Nigerian Breweries Plc on Friday reported a whopping 142.8% jump in profit after tax realised in the first half (H1) of 2022.

In the company’s unaudited financial statement obtained by Investors King, revenue grew by 31% from N209.031 billion recorded in the first half of 2021 to N274.085 billion in the period under review.

Cost of sales stood at N155.349 billion, an increase of 18.3% from N131.340 billion filed in the corresponding period of 2021.

Gross profit rose by 52.4% from N77.917 billion in H1 2021 to N118.736 billion in H1 2022 while marketing, distribution and administration expenses surged by 44.8 percent to N84.896 billion from N58.628 billion.

Results from operating activities expanded by 79.9% to N35.840 billion, up from N19.917 billion achieved in H1 2021.

Nigerian Breweries grew profit before tax to N25.697 billion in the period under review from N11.940 billion filed in H1 2021.

The company paid N6.954 billion in income tax to post N18.743 billion profit after tax. This represents an increase of N142.8% growth from N7.858 billion recorded in H1 2021.

In a press release signed by Uaboi G. Agbebaku, Esq., Company Secretary, Nigerian Breweries said profitability was driven by the company’s pricing strategy and better mix.

However, the increase in the cost of sales was attributed to the recent surge in commodity prices due to internal and external factors.

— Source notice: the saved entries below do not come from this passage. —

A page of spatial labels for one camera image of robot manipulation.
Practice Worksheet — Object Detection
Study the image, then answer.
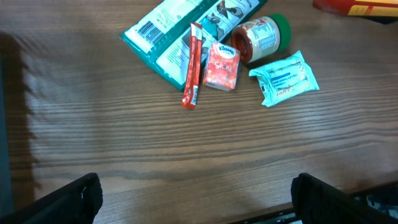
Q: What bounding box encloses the white jar green lid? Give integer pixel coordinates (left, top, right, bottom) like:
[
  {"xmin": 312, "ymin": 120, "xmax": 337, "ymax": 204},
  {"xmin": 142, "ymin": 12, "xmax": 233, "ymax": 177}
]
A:
[{"xmin": 231, "ymin": 14, "xmax": 292, "ymax": 63}]

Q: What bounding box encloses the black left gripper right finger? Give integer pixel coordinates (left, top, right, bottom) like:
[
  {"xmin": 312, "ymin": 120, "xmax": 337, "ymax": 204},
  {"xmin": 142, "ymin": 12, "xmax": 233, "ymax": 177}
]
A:
[{"xmin": 291, "ymin": 173, "xmax": 397, "ymax": 224}]

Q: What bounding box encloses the red stick sachet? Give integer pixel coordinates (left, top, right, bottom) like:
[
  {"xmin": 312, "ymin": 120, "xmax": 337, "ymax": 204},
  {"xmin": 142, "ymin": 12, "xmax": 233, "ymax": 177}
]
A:
[{"xmin": 182, "ymin": 22, "xmax": 203, "ymax": 109}]

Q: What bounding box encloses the yellow bottle green cap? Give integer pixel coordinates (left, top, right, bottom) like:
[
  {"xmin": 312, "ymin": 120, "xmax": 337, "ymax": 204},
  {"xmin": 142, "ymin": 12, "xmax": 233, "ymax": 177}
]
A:
[{"xmin": 313, "ymin": 0, "xmax": 397, "ymax": 17}]

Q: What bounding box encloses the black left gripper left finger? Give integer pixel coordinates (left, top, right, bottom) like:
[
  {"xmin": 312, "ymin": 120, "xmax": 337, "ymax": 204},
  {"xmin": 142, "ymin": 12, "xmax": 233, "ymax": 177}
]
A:
[{"xmin": 1, "ymin": 172, "xmax": 103, "ymax": 224}]

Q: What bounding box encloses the teal wet wipes pack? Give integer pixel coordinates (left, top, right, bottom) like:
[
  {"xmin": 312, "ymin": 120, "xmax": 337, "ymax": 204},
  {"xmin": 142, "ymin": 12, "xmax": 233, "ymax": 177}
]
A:
[{"xmin": 249, "ymin": 51, "xmax": 320, "ymax": 108}]

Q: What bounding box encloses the grey plastic mesh basket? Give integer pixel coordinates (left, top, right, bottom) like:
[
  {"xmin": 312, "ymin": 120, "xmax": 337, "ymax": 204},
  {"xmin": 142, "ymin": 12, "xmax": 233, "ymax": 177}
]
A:
[{"xmin": 0, "ymin": 58, "xmax": 14, "ymax": 218}]

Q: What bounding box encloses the green 3M glove package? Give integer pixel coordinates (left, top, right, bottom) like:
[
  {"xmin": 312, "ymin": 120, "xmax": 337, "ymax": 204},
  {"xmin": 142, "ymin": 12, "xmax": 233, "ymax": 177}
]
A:
[{"xmin": 121, "ymin": 0, "xmax": 267, "ymax": 90}]

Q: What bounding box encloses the orange Kleenex tissue pack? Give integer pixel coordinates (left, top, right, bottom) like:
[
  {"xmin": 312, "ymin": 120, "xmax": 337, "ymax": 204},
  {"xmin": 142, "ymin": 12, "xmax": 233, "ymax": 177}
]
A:
[{"xmin": 203, "ymin": 42, "xmax": 241, "ymax": 91}]

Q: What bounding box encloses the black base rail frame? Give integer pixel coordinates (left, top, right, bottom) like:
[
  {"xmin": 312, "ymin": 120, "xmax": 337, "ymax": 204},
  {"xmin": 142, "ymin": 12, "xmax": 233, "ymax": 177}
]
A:
[{"xmin": 233, "ymin": 181, "xmax": 397, "ymax": 224}]

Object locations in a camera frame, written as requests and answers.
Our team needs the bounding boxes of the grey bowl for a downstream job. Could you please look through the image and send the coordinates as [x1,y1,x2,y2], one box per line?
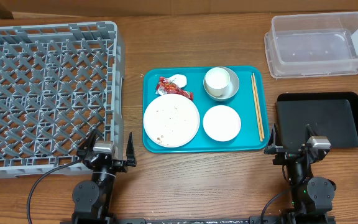
[203,67,239,101]

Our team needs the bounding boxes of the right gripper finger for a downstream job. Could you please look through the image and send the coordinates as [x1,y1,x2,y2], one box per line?
[266,123,282,153]
[305,124,316,146]

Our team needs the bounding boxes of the white cup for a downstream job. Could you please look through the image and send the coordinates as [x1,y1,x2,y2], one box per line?
[204,67,230,97]

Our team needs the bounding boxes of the teal serving tray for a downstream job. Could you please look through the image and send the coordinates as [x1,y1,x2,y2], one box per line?
[143,65,270,153]

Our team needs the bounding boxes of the small pink bowl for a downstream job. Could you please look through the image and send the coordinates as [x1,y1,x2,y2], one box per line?
[203,105,241,142]

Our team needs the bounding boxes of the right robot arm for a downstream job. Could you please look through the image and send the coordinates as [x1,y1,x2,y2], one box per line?
[260,125,336,223]

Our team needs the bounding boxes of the large white plate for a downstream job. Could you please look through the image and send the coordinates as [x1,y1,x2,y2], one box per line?
[143,94,200,148]

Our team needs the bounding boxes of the left wooden chopstick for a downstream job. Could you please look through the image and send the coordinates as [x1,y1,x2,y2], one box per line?
[251,73,264,142]

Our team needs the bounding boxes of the red snack wrapper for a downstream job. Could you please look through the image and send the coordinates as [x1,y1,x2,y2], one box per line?
[156,77,194,101]

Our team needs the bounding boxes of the white tissue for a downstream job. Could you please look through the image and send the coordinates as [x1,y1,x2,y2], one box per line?
[168,74,187,88]

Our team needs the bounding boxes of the clear plastic bin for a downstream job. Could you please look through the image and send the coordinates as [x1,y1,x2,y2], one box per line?
[264,12,358,78]

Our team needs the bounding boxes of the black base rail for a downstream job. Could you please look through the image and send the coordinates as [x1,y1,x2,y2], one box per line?
[60,215,336,224]

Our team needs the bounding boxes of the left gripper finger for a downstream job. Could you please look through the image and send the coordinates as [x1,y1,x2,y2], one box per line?
[78,128,98,152]
[126,132,137,167]

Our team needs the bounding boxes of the black plastic tray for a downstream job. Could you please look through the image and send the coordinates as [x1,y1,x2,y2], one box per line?
[276,91,358,149]

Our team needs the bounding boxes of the wooden chopstick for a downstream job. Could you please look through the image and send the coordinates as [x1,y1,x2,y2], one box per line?
[251,73,264,142]
[252,73,265,141]

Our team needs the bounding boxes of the grey plastic dish rack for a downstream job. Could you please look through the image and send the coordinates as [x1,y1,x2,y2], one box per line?
[0,21,125,179]

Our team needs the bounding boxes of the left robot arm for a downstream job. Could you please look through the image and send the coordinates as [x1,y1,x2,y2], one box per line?
[71,129,137,223]

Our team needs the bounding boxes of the right wooden chopstick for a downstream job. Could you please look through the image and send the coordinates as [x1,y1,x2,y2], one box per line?
[252,73,265,141]

“The increase in operating profit and profit after tax was driven mainly by top line growth resulting from our pricing strategy and better mix. Increase in cost of sales was due to rise in commodity prices. Marketing, distribution and administration expenses were driven by the increase in commercial activities, rising diesel prices and higher wages arising from collective labour agreements,” the company stated.

“Although interest expenses were lower, the net finance cost was higher due to foreign exchange losses arising from a higher cost of meeting foreign obligations to overseas partners.

“Our business continues to build momentum and deliver consistent profitable growth even in the context of a very challenging operating environment. Our best-in-class portfolio of brands provides a unique platform that positions us well to lead and grow the beer and malt category and drive superior long-term value creation.”